# Mega pod...in your opinion, which is the best & why?



## RiverRat

Ok , a question to you serious guys.
Which one of the mega pods is the best...in your opinion(and of course why)?

Is it the Fox Sky Pod?:


----------



## RiverRat

The Solar World Pod ?:


----------



## RiverRat

Solar Globtrotter Rod Pod ? :


----------



## RiverRat

Or the Amiaud Peche that i bought off of a fellow carper? :


----------



## RiverRat

I know there are a few others out there like the Cygnet Grandsniper rod pod, the FLM Magic rod pod like Bob Bernowski has..so whats your thoughts?

I know i already have WAY to many pods and with my last purchase of the Amiaud i shouldnt need anymore pods...but ive been thinking long and hard about picking up a Fox Sky pod over the winter. After talking with him im pretty sure thats the one im going with.
Ive had my Amiaud out around 6 times now and i completely LOVE this pod(thanks again Brian), its not as heavy as i had heard, but it doesnt break down very compact at all and the carring case is atleast 4 times bigger than the one for my Fox Quattro pod. I will still use it every chance i get on the big waters where access to a swim is easier(or when i take my cart)..but i have a bad tendency to pack my gear a long ways from the truck to find hidden swims unfished before. This is why i want another mega pod...lighter, more compact but will still hold 13' rods in many different angles and conditions.....and can put the rod tips either to the water or the sky.
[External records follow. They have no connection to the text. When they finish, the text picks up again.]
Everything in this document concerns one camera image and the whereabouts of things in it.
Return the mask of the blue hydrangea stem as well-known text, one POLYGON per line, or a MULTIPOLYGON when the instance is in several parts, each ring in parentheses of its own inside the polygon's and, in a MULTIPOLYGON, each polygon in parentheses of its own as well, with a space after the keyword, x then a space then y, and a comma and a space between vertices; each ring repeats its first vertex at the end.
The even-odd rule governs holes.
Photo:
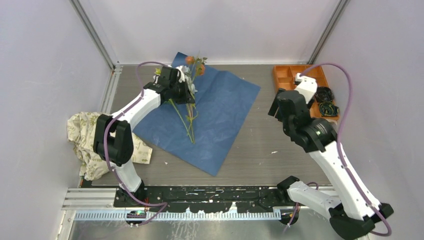
MULTIPOLYGON (((194 85, 193 80, 193 73, 192 70, 185 65, 181 66, 181 71, 184 74, 185 82, 188 86, 188 91, 190 93, 190 96, 192 99, 195 99, 195 93, 197 92, 196 87, 194 85)), ((193 121, 198 116, 198 112, 196 110, 196 104, 195 103, 187 103, 186 104, 186 110, 187 110, 187 134, 192 144, 195 144, 195 133, 194 133, 194 126, 193 121)))

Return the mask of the orange rose stem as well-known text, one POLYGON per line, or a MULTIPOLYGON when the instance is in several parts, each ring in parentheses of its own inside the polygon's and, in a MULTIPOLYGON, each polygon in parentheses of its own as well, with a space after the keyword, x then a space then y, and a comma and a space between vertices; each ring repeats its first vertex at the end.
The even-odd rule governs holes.
POLYGON ((206 60, 208 58, 207 57, 199 57, 199 56, 188 56, 185 58, 185 63, 187 64, 187 66, 191 69, 192 73, 193 73, 193 83, 194 80, 205 74, 206 71, 206 60))

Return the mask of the blue wrapping paper sheet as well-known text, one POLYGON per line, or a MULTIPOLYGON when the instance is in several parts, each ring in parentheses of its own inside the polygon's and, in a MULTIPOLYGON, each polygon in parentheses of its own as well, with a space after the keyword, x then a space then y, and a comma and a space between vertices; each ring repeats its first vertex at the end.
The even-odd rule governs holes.
MULTIPOLYGON (((260 86, 235 74, 205 67, 194 80, 197 93, 194 119, 195 144, 191 143, 178 114, 170 104, 150 112, 134 129, 135 135, 196 168, 216 176, 223 165, 253 103, 260 86)), ((183 118, 184 105, 177 105, 183 118)))

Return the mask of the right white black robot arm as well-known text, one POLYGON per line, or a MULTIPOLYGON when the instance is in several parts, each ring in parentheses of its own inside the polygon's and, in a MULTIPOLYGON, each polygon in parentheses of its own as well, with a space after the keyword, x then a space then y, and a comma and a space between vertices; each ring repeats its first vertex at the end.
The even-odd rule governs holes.
POLYGON ((337 197, 330 196, 291 175, 277 185, 281 204, 294 202, 309 207, 328 219, 344 240, 392 234, 387 221, 394 213, 392 206, 380 202, 365 187, 338 142, 334 127, 326 119, 310 115, 308 101, 301 93, 280 88, 268 115, 282 122, 283 132, 315 160, 337 193, 337 197))

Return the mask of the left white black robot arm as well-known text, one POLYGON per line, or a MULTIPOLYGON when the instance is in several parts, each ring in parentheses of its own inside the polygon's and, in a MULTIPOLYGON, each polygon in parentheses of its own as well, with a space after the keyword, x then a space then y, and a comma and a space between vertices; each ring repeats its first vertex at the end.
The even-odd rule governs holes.
POLYGON ((153 110, 165 102, 193 104, 194 87, 189 69, 184 65, 164 65, 140 94, 111 115, 101 114, 96 121, 93 151, 106 162, 126 192, 126 200, 141 206, 146 200, 145 184, 132 162, 133 130, 153 110))

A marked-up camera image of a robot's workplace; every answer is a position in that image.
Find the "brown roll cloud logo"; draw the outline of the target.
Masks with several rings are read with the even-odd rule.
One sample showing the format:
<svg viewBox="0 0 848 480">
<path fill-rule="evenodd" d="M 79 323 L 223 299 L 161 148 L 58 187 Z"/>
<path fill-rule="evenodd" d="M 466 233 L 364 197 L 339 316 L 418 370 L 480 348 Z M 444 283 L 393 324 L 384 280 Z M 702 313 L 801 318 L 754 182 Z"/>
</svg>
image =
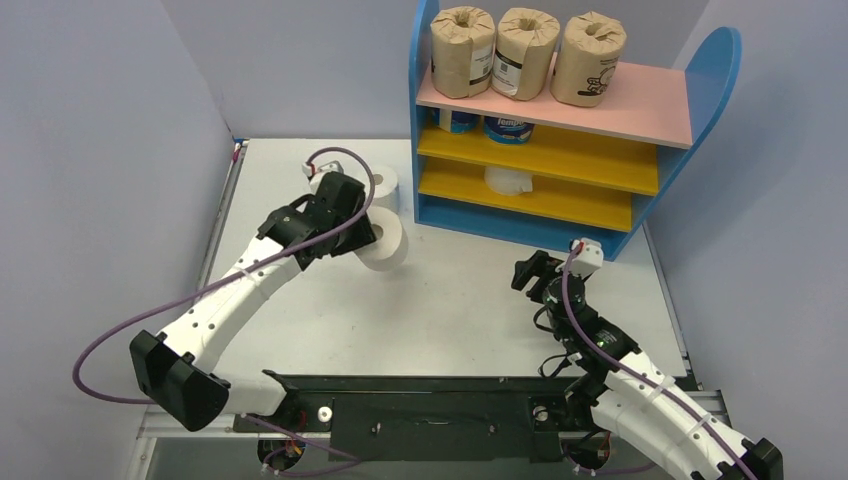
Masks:
<svg viewBox="0 0 848 480">
<path fill-rule="evenodd" d="M 497 26 L 491 86 L 517 101 L 538 96 L 547 81 L 560 30 L 559 21 L 546 12 L 509 9 Z"/>
</svg>

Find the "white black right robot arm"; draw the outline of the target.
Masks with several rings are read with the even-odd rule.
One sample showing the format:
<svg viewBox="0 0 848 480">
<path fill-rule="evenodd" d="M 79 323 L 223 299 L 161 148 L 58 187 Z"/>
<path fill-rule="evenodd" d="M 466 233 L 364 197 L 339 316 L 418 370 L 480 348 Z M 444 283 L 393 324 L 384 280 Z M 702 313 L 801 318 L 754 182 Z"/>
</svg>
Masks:
<svg viewBox="0 0 848 480">
<path fill-rule="evenodd" d="M 577 240 L 564 260 L 538 250 L 514 265 L 511 287 L 539 304 L 542 331 L 565 350 L 560 365 L 584 372 L 565 391 L 566 418 L 619 437 L 675 479 L 783 478 L 776 445 L 711 414 L 588 305 L 586 283 L 602 263 L 599 246 Z"/>
</svg>

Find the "brown roll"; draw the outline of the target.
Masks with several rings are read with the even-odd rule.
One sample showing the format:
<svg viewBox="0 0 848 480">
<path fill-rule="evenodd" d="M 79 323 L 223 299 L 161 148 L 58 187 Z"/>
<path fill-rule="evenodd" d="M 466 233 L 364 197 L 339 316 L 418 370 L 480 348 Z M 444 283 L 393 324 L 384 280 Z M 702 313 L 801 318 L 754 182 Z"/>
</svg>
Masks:
<svg viewBox="0 0 848 480">
<path fill-rule="evenodd" d="M 495 25 L 485 10 L 459 6 L 441 10 L 430 23 L 431 78 L 452 99 L 473 97 L 490 86 Z"/>
<path fill-rule="evenodd" d="M 627 42 L 622 23 L 590 11 L 566 24 L 550 92 L 560 103 L 592 108 L 604 99 Z"/>
</svg>

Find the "colourful wooden shelf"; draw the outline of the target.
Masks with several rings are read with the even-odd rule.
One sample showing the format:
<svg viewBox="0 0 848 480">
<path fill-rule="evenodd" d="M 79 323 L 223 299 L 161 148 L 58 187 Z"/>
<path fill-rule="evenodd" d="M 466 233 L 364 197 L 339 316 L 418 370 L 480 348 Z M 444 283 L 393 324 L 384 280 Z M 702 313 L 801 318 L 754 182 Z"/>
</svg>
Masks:
<svg viewBox="0 0 848 480">
<path fill-rule="evenodd" d="M 601 243 L 615 259 L 720 119 L 742 59 L 738 30 L 711 32 L 682 70 L 618 62 L 602 102 L 558 102 L 544 86 L 517 101 L 495 89 L 452 99 L 431 78 L 435 1 L 418 4 L 409 48 L 412 198 L 415 220 L 504 241 L 561 249 L 575 239 Z M 437 128 L 432 108 L 477 114 L 464 134 Z M 496 143 L 485 116 L 533 123 L 522 145 Z M 533 191 L 499 195 L 487 166 L 533 175 Z"/>
</svg>

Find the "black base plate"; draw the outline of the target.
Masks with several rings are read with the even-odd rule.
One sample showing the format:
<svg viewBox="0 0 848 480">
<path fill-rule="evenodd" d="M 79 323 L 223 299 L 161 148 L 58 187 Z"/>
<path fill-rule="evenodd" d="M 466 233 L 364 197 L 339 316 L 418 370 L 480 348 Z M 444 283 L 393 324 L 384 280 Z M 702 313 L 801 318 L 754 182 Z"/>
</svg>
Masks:
<svg viewBox="0 0 848 480">
<path fill-rule="evenodd" d="M 312 376 L 284 379 L 290 393 L 260 424 L 220 417 L 256 434 L 262 452 L 286 429 L 326 440 L 331 459 L 363 461 L 588 460 L 601 466 L 611 440 L 566 396 L 572 377 Z"/>
</svg>

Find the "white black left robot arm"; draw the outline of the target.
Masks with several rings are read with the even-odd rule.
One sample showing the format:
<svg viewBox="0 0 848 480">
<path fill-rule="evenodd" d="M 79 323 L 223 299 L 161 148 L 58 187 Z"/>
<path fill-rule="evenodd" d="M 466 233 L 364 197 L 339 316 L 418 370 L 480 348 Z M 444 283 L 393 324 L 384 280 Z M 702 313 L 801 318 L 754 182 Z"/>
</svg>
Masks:
<svg viewBox="0 0 848 480">
<path fill-rule="evenodd" d="M 230 342 L 262 305 L 314 261 L 376 240 L 361 209 L 365 185 L 342 173 L 324 174 L 315 192 L 272 211 L 228 270 L 232 282 L 210 292 L 158 334 L 137 334 L 130 356 L 140 390 L 190 432 L 222 414 L 258 414 L 272 429 L 291 427 L 298 402 L 284 380 L 225 380 L 215 374 Z"/>
</svg>

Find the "white paper roll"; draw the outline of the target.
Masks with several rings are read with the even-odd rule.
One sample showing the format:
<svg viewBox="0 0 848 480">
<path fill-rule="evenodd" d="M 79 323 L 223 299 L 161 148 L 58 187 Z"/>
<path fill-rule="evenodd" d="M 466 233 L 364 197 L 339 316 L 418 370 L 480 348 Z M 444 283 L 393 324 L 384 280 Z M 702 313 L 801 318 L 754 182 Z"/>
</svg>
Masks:
<svg viewBox="0 0 848 480">
<path fill-rule="evenodd" d="M 518 196 L 533 191 L 533 175 L 518 170 L 487 166 L 484 181 L 490 190 L 503 196 Z"/>
<path fill-rule="evenodd" d="M 399 213 L 399 177 L 390 167 L 385 165 L 371 166 L 373 180 L 365 176 L 366 191 L 374 186 L 374 196 L 368 208 L 371 212 L 376 208 L 384 208 L 395 214 Z"/>
<path fill-rule="evenodd" d="M 408 238 L 400 217 L 379 206 L 370 207 L 367 216 L 377 239 L 356 250 L 355 255 L 373 271 L 386 272 L 397 268 L 404 262 L 408 252 Z"/>
</svg>

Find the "blue plastic tissue roll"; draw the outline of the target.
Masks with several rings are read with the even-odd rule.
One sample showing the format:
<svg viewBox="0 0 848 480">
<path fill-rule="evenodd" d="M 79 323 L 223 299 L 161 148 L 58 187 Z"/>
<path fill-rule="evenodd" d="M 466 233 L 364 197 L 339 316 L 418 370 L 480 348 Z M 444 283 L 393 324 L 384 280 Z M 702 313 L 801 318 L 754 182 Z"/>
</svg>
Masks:
<svg viewBox="0 0 848 480">
<path fill-rule="evenodd" d="M 432 108 L 431 119 L 437 128 L 451 134 L 468 133 L 480 122 L 477 114 L 444 108 Z"/>
</svg>
In my opinion the Amiaud Peche Carpo stainless steel that i was VERY lucky to get(as we all know they would run $800-$1000 if bought new) is the ultimate rod pod. This thing makes my 13' rods look small, its a monster when fully extended, plus you can go from rod tips in the water to pointing them skyward in 2 secs. no hassel with changing out legs and all that jazz...and this thing is built like a tank and very sturdy...only down side ive found with it is the "bling bling" shiny surface will blind ya on sunny days...lol.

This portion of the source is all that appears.